Antes de Wanderley, o jornalista Chico Pinheiro foi o primeiro a se aproximar da instituição. Em 2003, ele descobriu que havia mais de 13 mil moradores analfabetos na comunidade e, graças à Escola do Povo, esse número vinha diminuindo a cada dia. Mas os recursos escassos impediam que se fizesse mais pela população da comunidade. Surgiu a ideia do leilão e Wanderley foi o principal incentivador. Entre as peças doadas estava até uma guitarra autografada pelo Mick Jagger. Emerson Fittipaldi, cliente do cabeleireiro há 25 anos, também ajudou: "Doei meu capacete. Esse é um dos que mais gosto. Lá fora é comum atletas e esportistas doarem pertences para leilões beneficentes, aqui isso não é comum, mas acho fantástica a iniciativa", comentou o ex-piloto. Já a primeiradama Marisa Letícia cedeu um terno do presidente Lula e prestigiou o leilão: "Escolhemos juntos esse terno. É o que mais gosto".

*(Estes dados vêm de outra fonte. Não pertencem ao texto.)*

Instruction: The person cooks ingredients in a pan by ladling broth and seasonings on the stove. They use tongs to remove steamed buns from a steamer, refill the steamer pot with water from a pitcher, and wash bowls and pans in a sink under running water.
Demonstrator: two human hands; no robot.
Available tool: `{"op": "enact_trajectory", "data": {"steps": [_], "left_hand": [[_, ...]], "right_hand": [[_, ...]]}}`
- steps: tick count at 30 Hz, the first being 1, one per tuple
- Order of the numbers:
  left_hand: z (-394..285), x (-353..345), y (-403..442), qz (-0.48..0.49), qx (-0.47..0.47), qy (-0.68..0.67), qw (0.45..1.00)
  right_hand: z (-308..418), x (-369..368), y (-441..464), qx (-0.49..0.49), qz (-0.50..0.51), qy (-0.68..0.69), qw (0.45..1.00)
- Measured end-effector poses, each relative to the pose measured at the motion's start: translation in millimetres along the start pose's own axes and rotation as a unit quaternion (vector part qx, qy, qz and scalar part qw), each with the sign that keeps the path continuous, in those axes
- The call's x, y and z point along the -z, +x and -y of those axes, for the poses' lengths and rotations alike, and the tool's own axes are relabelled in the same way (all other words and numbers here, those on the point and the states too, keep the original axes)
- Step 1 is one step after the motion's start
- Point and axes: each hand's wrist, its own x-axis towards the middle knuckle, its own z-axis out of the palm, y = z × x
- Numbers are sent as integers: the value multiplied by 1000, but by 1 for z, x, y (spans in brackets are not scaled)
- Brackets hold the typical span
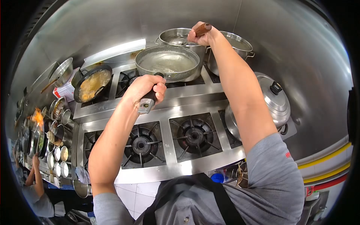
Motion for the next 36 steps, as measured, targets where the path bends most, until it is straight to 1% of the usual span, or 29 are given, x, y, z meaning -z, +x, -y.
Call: {"op": "enact_trajectory", "data": {"steps": [1, 2, 5, 8, 9, 10, 11, 12, 13, 14, 16, 17, 18, 20, 22, 24, 25, 26, 28, 29, 30, 32, 34, 36], "left_hand": [[0, 1, 1, 9, 8, -5, 1000], [0, 0, 1, 10, 8, -6, 1000], [-1, -3, -3, 14, 12, -12, 1000], [0, -5, -4, 13, 1, -9, 1000], [0, -4, -4, 16, 2, -10, 1000], [-1, -3, -3, 19, 4, -11, 1000], [-1, 1, 0, 31, 7, -16, 999], [-2, 2, 1, 38, 29, -40, 998], [-2, 3, 1, 38, 27, -42, 998], [-2, 3, 1, 39, 24, -43, 998], [-2, -1, -2, 34, 34, -50, 998], [-3, -1, -2, 36, 31, -57, 997], [-3, -2, -3, 37, 28, -63, 997], [-2, -3, -5, 38, 21, -57, 997], [-3, -4, -5, 31, 3, -54, 998], [-3, -6, -6, 33, 1, -54, 998], [-2, -6, -5, 29, 6, -52, 998], [-2, -6, -5, 25, 12, -51, 998], [-1, -6, -5, 26, 12, -47, 998], [0, -5, -5, 29, 14, -43, 999], [1, -4, -4, 30, 17, -40, 999], [3, -2, -1, 27, 14, -35, 999], [5, 0, 0, 18, 0, -16, 1000], [7, 2, 1, 18, 0, -13, 1000]], "right_hand": [[-1, 3, -9, -2, 67, 69, 995], [-1, 1, -13, -2, 66, 68, 995], [-4, -15, -41, 25, 83, 140, 986], [-1, -21, -59, 25, 82, 137, 987], [6, -22, -58, 8, 51, 150, 987], [9, -17, -60, 9, 48, 152, 987], [15, -14, -63, -7, 61, 104, 993], [14, -18, -74, -24, 73, 57, 995], [-4, -32, -99, 14, 51, 33, 998], [-11, -27, -108, 15, 47, 38, 998], [-19, -18, -123, -7, 169, 55, 984], [-19, -18, -129, -42, 166, 35, 985], [-27, -23, -143, -40, 164, 38, 985], [-54, -32, -175, 13, 76, 1, 997], [-70, -24, -187, -35, 90, -17, 995], [-93, -22, -206, 5, 36, -112, 993], [-98, -15, -211, -5, 25, -157, 987], [-118, -33, -227, 84, -104, -345, 929], [-130, -28, -236, 114, -107, -491, 857], [-128, -29, -239, 90, -116, -535, 832], [-125, -31, -243, 91, -116, -536, 831], [-116, -36, -249, 96, -133, -643, 748], [-101, -36, -241, 138, -153, -663, 720], [-86, -48, -227, 161, -184, -722, 647]]}}
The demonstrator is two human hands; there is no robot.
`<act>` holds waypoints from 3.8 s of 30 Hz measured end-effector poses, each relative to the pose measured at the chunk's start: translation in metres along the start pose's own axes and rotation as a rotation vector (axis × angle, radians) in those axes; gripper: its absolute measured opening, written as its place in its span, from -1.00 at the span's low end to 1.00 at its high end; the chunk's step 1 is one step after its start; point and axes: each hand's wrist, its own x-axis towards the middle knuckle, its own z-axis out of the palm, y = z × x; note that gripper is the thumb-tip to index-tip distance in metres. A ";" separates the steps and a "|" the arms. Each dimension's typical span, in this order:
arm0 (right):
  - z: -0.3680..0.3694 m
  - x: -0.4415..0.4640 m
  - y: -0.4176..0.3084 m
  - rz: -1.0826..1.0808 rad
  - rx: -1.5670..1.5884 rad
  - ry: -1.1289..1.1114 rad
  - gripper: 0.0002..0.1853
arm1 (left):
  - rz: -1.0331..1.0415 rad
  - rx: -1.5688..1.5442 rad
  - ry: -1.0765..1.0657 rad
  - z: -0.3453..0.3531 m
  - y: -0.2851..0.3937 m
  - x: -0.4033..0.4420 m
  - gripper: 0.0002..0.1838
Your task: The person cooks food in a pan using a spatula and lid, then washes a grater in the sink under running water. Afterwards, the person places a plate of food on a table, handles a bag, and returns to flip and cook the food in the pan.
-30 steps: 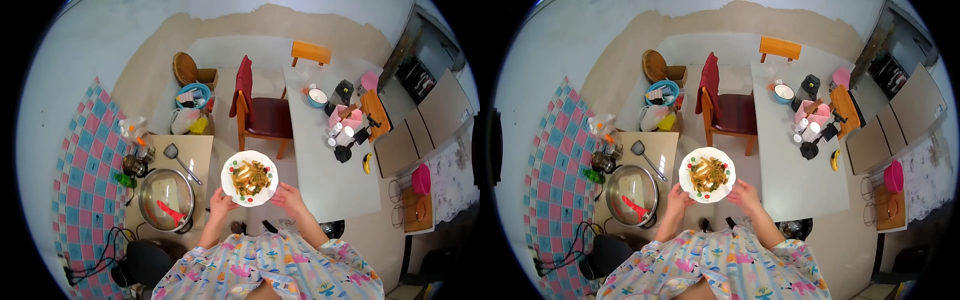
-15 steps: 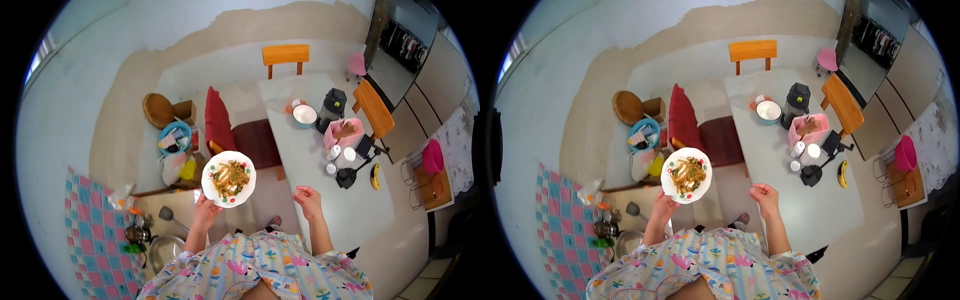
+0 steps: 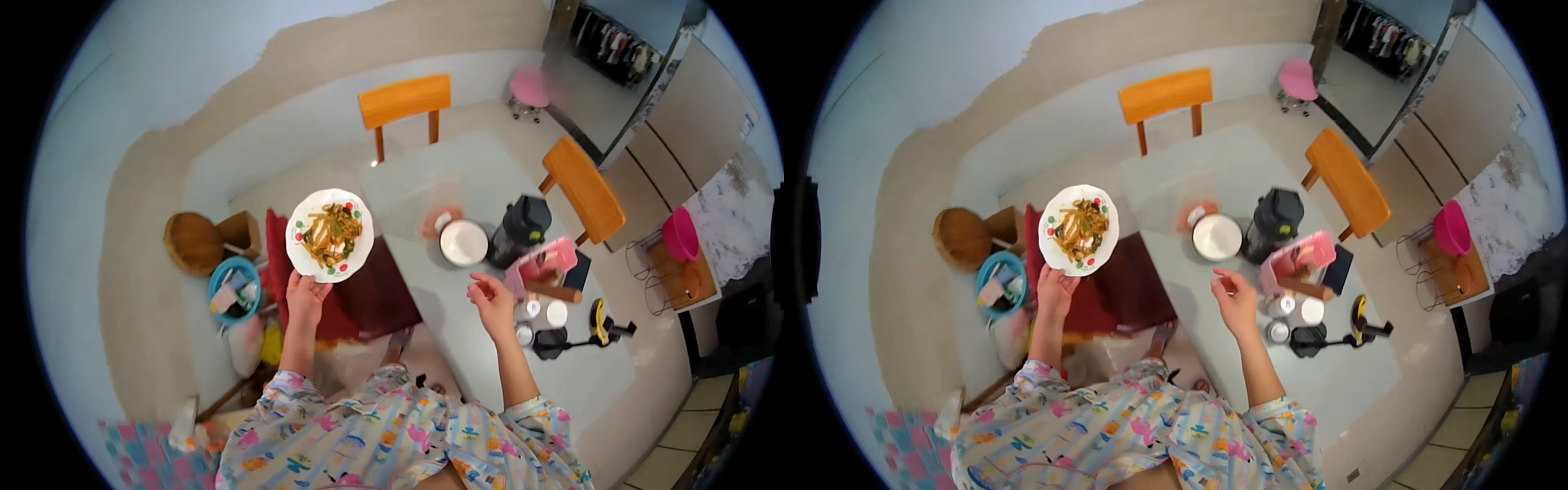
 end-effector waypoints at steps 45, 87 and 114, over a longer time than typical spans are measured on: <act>-0.025 0.105 -0.133 -0.186 -0.280 0.356 -0.86 | 0.292 0.715 -1.084 0.211 -0.059 0.112 -0.11; -0.189 -0.557 0.085 0.266 0.423 1.600 -0.83 | 0.410 0.517 -1.773 0.264 -0.327 -0.464 -0.83; 0.050 -0.813 0.166 1.002 0.620 3.133 -0.79 | -0.512 0.280 -3.524 -0.012 -0.466 -0.945 -0.87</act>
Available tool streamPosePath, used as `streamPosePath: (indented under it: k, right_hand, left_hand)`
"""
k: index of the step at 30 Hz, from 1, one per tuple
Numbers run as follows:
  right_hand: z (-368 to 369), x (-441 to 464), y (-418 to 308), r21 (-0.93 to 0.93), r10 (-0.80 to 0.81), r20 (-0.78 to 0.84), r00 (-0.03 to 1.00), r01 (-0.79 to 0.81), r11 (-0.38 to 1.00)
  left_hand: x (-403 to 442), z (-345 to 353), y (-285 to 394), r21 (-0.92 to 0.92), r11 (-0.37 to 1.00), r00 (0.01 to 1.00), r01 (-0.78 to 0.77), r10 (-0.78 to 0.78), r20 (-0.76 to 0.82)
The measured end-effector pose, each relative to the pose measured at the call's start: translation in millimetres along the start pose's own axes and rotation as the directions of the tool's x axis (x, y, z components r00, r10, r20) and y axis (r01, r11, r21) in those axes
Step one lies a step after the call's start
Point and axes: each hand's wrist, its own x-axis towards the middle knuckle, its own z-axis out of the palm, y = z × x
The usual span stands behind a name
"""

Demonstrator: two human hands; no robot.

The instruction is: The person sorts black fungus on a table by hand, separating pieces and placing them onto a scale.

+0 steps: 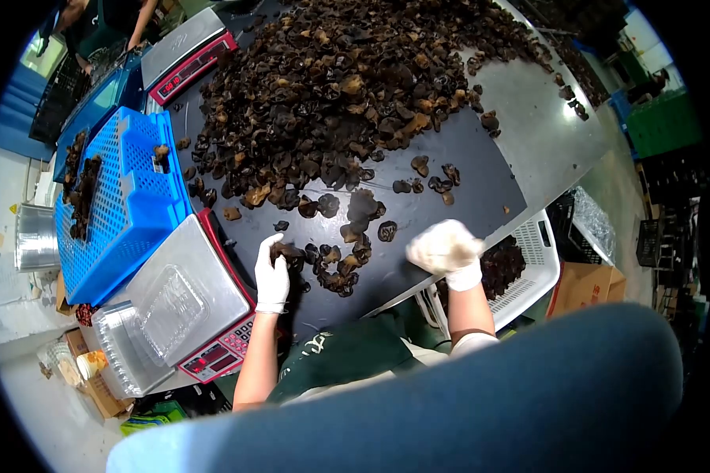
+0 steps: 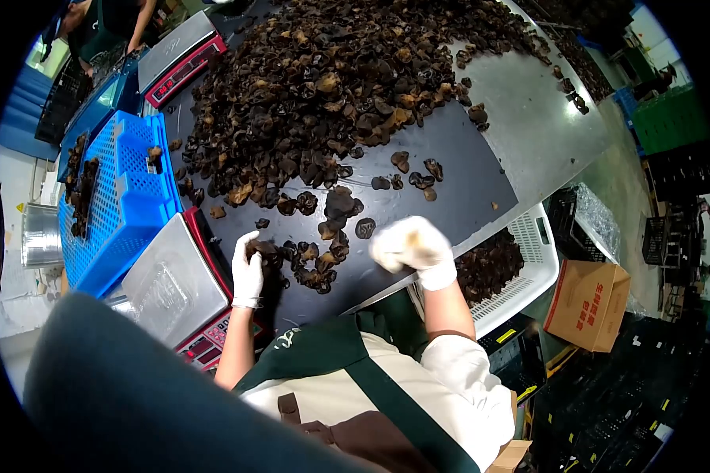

Além da guitarra de Jagger e do capacete de Fittipaldi, as peças mais disputadas foram um vestido de Gisele Bündchen e um conjunto de cozinha doado por várias empresas no valor de R$ 100 mil e arrematado por João Doria Jr.
Os grandes benfeitores da noite foram Eike Batista, que compareceu sem a namorada, Flavia Sampaio, e José Semenzato, empresário fundador da Microlins e dono do Instituto Embelleze. O terno do presidente Lula foi o último item a ser leiloado pela quantia de R$ 500 mil. Quem levou foi Eike Batista que achou pouco e fez mais: devolveu todas as peças que arrematou para serem leiloadas novamente e também dobrou o valor total levantado pelo pregão. Ou seja, o leilão havia arrecadado R$ 2,1 milhões, mas com a generosidade de Eike chegou a R$ 4,2 milhões. O empresário fez questão de explicar a iniciativa: "A minha função aqui é servir de exemplo para outros empresários fazerem também suas doações e ajudarem a mudar o Brasil".
A noite terminou com um show de Ed Motta, à meia luz, em clima intimista. Alguns convidados, como os estilistas Glória Coelho e Pedro Lourenço, curtiram o início da apresentação, mas foram embora em seguida. Quem realmente aproveitou foi Chico Pinheiro, que foi ao palco e cantou ao lado do artista, totalmente à vontade.